* Action item *
An exact copy of the listing is what is needed; please output it in full.

Segment Start: Supplied information

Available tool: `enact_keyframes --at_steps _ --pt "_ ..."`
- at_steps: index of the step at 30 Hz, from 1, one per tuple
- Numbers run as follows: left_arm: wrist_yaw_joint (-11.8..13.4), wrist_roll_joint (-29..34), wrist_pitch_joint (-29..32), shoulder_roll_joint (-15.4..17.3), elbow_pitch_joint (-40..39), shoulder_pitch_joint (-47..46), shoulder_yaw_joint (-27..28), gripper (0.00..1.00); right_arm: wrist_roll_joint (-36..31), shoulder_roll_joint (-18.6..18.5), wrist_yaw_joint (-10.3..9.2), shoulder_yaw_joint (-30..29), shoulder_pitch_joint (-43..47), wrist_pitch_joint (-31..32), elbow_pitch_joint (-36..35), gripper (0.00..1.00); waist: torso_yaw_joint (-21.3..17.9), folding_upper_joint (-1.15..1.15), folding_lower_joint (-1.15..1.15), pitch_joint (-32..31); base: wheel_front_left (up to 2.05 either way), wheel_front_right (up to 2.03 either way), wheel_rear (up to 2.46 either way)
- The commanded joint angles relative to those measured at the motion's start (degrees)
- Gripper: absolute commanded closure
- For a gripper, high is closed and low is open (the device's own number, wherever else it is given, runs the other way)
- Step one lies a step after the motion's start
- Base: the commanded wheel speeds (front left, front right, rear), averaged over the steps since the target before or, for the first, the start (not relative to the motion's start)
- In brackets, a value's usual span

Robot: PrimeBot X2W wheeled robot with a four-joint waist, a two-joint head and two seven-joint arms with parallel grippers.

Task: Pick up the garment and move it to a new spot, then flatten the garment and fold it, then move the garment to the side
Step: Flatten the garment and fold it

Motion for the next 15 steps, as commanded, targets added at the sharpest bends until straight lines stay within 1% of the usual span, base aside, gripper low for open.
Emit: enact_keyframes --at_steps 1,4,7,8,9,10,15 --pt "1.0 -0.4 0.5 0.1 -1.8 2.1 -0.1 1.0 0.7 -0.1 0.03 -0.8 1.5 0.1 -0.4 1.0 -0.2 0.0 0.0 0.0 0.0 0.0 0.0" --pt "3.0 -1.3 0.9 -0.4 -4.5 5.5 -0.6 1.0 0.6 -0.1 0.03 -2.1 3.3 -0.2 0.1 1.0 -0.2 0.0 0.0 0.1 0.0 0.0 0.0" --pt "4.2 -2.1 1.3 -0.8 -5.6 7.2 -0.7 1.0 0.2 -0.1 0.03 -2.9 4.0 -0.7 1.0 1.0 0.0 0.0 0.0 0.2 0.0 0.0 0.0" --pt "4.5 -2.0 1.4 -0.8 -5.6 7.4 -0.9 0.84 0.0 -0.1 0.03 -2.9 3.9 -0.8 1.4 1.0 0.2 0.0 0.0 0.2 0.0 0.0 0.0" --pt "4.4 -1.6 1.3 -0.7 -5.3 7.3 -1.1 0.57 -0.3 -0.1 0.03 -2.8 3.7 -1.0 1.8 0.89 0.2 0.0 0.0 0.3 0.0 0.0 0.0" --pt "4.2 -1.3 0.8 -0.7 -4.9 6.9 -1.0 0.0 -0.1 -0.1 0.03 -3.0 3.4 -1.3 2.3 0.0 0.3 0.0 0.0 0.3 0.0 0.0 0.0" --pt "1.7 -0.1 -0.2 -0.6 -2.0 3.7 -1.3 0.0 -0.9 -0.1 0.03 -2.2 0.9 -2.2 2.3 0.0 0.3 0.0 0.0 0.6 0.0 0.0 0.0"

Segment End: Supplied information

* Answer space *
Available tool: `enact_keyframes --at_steps _ --pt "_ ..."`
- at_steps: index of the step at 30 Hz, from 1, one per tuple
- Numbers run as follows: left_arm: wrist_yaw_joint (-11.8..13.4), wrist_roll_joint (-29..34), wrist_pitch_joint (-29..32), shoulder_roll_joint (-15.4..17.3), elbow_pitch_joint (-40..39), shoulder_pitch_joint (-47..46), shoulder_yaw_joint (-27..28), gripper (0.00..1.00); right_arm: wrist_roll_joint (-36..31), shoulder_roll_joint (-18.6..18.5), wrist_yaw_joint (-10.3..9.2), shoulder_yaw_joint (-30..29), shoulder_pitch_joint (-43..47), wrist_pitch_joint (-31..32), elbow_pitch_joint (-36..35), gripper (0.00..1.00); waist: torso_yaw_joint (-21.3..17.9), folding_upper_joint (-1.15..1.15), folding_lower_joint (-1.15..1.15), pitch_joint (-32..31); base: wheel_front_left (up to 2.05 either way), wheel_front_right (up to 2.03 either way), wheel_rear (up to 2.46 either way)
- The commanded joint angles relative to those measured at the motion's start (degrees)
- Gripper: absolute commanded closure
- For a gripper, high is closed and low is open (the device's own number, wherever else it is given, runs the other way)
- Step one lies a step after the motion's start
- Base: the commanded wheel speeds (front left, front right, rear), averaged over the steps since the target before or, for the first, the start (not relative to the motion's start)
- In brackets, a value's usual span

Robot: PrimeBot X2W wheeled robot with a four-joint waist, a two-joint head and two seven-joint arms with parallel grippers.

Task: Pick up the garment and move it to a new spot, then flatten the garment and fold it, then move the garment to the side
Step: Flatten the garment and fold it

Motion for the next 15 steps, as commanded, targets added at the sharpest bends until straight lines stay within 1% of the usual span, base aside, gripper low for open.
Emit: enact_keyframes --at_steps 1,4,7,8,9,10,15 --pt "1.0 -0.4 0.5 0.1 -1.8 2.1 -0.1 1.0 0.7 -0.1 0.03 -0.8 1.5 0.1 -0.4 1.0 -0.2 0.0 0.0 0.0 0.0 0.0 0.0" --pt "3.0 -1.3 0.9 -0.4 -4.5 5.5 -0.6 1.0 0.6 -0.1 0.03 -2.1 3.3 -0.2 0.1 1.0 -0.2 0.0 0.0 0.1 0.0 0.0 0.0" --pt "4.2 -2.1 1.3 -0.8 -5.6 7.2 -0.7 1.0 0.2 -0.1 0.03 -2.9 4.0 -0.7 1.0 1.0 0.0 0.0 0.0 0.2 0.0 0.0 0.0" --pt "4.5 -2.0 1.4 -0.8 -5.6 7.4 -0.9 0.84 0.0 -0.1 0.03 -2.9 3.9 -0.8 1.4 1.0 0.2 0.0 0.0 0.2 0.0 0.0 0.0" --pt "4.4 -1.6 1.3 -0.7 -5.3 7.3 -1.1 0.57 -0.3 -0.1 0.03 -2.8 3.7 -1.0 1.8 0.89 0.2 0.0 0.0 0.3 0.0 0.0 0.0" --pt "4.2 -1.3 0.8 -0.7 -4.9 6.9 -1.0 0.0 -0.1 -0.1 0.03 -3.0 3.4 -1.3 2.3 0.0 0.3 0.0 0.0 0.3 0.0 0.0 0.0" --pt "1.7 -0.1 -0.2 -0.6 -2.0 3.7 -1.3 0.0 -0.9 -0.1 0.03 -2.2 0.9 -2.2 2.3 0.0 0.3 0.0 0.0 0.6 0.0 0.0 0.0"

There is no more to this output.